How many lines of the listing below contain "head"? State the number alone.

> Provided data
- - - - -
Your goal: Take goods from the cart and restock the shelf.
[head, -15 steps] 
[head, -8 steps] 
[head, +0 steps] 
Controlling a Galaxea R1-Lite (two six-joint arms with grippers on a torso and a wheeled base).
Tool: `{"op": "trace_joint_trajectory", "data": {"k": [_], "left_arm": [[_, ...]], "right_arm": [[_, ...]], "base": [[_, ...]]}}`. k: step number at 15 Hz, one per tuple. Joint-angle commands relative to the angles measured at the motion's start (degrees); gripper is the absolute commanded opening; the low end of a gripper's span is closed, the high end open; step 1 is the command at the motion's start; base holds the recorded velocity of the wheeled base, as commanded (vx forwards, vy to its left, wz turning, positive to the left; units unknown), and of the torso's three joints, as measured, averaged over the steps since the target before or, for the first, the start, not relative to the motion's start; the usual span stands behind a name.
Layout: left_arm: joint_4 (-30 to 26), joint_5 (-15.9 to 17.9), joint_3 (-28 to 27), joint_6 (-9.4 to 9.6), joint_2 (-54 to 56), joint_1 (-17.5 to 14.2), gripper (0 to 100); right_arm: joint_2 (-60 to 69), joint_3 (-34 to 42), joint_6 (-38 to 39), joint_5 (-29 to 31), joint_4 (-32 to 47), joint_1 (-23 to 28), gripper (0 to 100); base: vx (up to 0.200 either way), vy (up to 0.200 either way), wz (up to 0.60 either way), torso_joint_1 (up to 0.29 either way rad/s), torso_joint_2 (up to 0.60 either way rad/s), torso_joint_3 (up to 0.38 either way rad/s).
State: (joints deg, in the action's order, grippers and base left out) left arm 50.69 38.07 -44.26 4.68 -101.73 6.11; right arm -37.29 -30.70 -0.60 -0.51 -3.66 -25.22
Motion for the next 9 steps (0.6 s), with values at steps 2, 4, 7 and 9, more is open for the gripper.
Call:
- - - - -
> Reply
3